- _What to do_: A verbatim repeat of the lines below is required, with the pictures removed.

- _Source data_:
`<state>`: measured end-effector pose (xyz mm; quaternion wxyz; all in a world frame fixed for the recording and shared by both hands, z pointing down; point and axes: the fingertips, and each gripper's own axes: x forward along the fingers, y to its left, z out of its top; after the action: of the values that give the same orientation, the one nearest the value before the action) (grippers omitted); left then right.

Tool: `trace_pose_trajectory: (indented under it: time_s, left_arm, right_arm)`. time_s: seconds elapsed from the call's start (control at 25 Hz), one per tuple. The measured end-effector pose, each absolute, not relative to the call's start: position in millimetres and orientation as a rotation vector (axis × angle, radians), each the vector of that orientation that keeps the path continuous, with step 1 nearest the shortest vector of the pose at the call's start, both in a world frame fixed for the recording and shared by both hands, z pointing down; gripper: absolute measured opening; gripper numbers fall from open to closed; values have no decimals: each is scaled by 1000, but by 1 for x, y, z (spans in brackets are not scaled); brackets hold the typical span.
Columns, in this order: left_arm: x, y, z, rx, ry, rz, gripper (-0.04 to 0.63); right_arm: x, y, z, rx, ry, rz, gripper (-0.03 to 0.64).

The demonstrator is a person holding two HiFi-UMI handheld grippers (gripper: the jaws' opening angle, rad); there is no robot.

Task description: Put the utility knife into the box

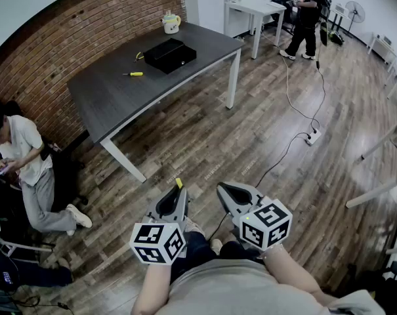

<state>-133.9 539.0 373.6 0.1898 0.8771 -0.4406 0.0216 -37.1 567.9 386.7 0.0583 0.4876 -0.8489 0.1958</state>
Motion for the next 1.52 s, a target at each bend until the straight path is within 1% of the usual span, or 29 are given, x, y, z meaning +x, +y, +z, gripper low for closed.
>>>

- _Written answer_:
`<state>`: measured end-effector pose (xyz mm; quaternion wxyz; all in a world frame fixed for the recording and shared by both hands, z pointing down; point and axes: the fingertips, and each gripper's own axes: x forward along the fingers, y to its left, z out of its top; after the action: of the values that give the same orientation, the one nearest the value before the action) (grippers omitted); left then right.

Tool: `trace_pose_trajectory: (indented under it: time_s, left_arm, right_arm)`. time_s: seconds elapsed from the call's start (control at 25 Hz), one per tuple. The measured end-effector pose, each absolute, not relative to the call's start: position in millimetres and orientation as a rotation vector (axis × angle, radians), each the vector of that orientation that keeps the path continuous, with step 1 nearest the shortest vector of the pose at the call's start, both in a world frame fixed for the recording and shared by both hands, z pointing down; gripper: absolute measured opening; gripper numbers fall from open to closed; values have no decimals: each is scaled by 1000, but by 1 for x, y, z (spans in brackets are not scaled); brackets hold the typical span.
Columns, in this order: left_arm: x, y, z, rx, ry, rz, gripper (-0.04 to 0.63); right_arm: x, y, z, rx, ry, rz, gripper (-0.03 to 0.64).

The demonstrator is a person holding two HiFi-UMI handheld grippers (gripper: the jaws' opening angle, rad); there is no robot.

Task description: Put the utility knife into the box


<state>-133.9 539.0 373.6 0.1898 0.8771 -0.4406 0.0216 -37.1 567.9 386.7 0.0583 0.4876 -0.8489 0.1958</state>
Motion for the next 1.52 s, a target at each bend until the straight path is within 1% of the usual span, or 29 are given, x, y, z meaning +x, +y, +z, gripper low for closed.
>>>

The response to the exercise is now complete.